Horas más tarde, el mismo sobre gris asoma del bolsillo superior de la chaqueta de Cary aún sin abrir. No se rueda ya película alguna pero el decorado es bastante similar al anterior. Estamos ahora en una casa «al lado del zoo», eufemismo que usan los moradores de este barrio londinense para explicar dónde viven sin que suene esnob o petulante. Porque «al lado del zoo» las casas no bajan de ocho o nueve millones de libras y allí tienen su domicilio varios intelectuales y artistas. No sólo Paul McCartney, Kate Moss o Jude Law. También vive en ese barrio Cary Faithful, el soltero más codiciado del celuloide, porque tal vez esté harto de representar el papel de gilipollas de Eton y Oxford, pero desde luego le pagan muy bien por hacerlo. Además, según la revista People, se ha convertido de un tiempo a esta parte en el segundo hombre más sexy del planeta a pesar de -o gracias a, según se mire- «ese aire desgarbado de perrillo con ojos tristes y ese frunce de cejas mitad perplejo, mitad suplicante que tan bien combina con su flequillo de niño bueno» (todo esto People dixit). «Qué tiranía de profesión ésta que le obliga a uno a estar agradecido a todo aquello que más odia», se dice al cerrar tras de sí la puerta de calle. Y sin embargo, existe otra tiranía aún peor. Una que está relacionada no sólo con su profesión sino también con esa carta que lleva en el bolsillo, aunque no quiera de momento pensar en ella. Mejor será entrar primero en casa y tomar ciertas medidas precautorias antes de enfrentarse a la emergencia. En otras palabras, prepararse un baño, llamar a Miranda, su novia, beberse un whisky con un lexatin y luego telefonear a Paul, su amante, para que pase con él la noche: aunque no necesariamente en ese orden.

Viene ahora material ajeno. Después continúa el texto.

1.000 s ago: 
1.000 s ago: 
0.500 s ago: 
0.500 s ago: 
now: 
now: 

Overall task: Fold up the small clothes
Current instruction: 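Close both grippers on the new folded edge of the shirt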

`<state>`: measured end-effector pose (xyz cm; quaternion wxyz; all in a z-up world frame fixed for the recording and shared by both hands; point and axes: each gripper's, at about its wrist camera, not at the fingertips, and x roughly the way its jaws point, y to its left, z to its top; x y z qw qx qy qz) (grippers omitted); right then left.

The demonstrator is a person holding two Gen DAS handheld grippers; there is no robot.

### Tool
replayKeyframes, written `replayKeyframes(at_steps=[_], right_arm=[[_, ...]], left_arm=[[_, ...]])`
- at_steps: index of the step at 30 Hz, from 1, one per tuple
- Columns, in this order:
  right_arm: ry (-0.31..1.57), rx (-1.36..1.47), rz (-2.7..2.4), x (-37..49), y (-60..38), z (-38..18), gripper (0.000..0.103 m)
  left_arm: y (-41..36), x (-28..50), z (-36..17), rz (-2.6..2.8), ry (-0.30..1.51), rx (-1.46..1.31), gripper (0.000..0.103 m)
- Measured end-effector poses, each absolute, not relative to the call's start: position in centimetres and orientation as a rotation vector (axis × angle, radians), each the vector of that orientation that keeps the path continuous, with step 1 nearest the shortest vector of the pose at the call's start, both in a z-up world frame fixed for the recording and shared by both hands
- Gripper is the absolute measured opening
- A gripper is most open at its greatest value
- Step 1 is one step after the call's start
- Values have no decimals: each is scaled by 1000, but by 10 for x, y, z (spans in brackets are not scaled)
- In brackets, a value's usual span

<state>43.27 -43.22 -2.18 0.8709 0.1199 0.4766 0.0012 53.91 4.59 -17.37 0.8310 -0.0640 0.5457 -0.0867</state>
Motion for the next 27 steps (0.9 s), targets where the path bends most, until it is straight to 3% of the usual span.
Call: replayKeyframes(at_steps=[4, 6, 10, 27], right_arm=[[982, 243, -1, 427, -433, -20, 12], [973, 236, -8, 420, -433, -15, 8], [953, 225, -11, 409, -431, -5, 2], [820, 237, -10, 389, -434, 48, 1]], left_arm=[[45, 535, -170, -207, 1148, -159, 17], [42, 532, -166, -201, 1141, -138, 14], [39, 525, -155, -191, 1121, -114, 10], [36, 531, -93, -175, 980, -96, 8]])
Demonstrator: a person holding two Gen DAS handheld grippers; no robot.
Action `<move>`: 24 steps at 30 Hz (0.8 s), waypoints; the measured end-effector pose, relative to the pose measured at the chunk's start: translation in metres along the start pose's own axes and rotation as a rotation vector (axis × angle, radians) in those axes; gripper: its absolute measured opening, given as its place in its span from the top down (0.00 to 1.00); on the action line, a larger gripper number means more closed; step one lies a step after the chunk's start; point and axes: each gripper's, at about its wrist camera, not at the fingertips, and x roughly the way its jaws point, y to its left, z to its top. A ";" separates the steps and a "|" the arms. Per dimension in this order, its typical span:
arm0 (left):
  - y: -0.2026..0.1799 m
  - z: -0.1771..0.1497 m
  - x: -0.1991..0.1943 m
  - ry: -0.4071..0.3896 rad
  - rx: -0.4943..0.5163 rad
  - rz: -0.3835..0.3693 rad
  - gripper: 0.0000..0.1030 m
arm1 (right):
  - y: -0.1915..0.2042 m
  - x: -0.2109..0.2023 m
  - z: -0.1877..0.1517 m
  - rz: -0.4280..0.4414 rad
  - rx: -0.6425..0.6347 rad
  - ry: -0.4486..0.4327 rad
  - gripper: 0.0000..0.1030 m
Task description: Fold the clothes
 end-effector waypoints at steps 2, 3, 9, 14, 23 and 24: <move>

«Empecemos por el whisky y el baño», se dice, y dejando la chaqueta sobre una silla del vestíbulo, se dirige a la biblioteca y, más concretamente, hacia el lugar donde están las bebidas alcohólicas, en el interior de un mueble, junto a la ventana.

Si Leslie Fox, el director de su última película, estuviera rodando la presente escena, seguro que se demoraría unos segundos en mostrar al espectador el panelado de madera de la biblioteca de Cary Faithful. También las persianas venecianas. La bella encuadernación de los libros, las alfombras armenias, la colección de objetos africanos, todo ello para terminar en un plano corto, enfocando el Torres García que hay en la pared de la izquierda y el Bacon de la derecha. Pero Leslie Fox no está y a Cary le importa un carajo la decoración. De eso, como de lo demás, se ocupa Miranda, que Dios la bendiga. Y Cary avanza sin reparar tampoco en dos mesitas japonesas que hay junto a la pared de la izquierda, menos aún en las butacas que son una la Bubble chairy la otra la Tomato chair, ambas de Aarnio años sesenta y que tan bien contrastan con el resto de la decoración, mezcla ecléctica de clásico con vintage y oriental. En realidad, lo único que le interesa a Cary en estos momentos es un mueble Biedermaier que hay al fondo, y no por su aspecto exterior (que es inmejorable) sino por lo que contiene. Ya está junto a él. Ya lo ha abierto y sin más preámbulo se dispone a servirse un Cardhu triple con hielo y tres rodajitas de naranja. De naranja, sí, la ocasión merece una cierta excentricidad, y luego, tras subir una de las venecianas, bebe despacio mientras sus ojos escapan hacia el exterior, hacia la plaza que tiene enfrente, que es en forma de media luna con sus múltiples casas blancas, todas iguales, que se alinean formando una medialuna en torno al jardín central. Las mira como si fueran elementos de un acertijo: «Descubra usted las siete diferencias», pero qué difícil es encontrar siquiera la más mínima. Parecen todas pequeños merengues altos y estrechos pegados unos a otros por los flancos, cada una con sus puertas blancas y sus aldabas de bronce.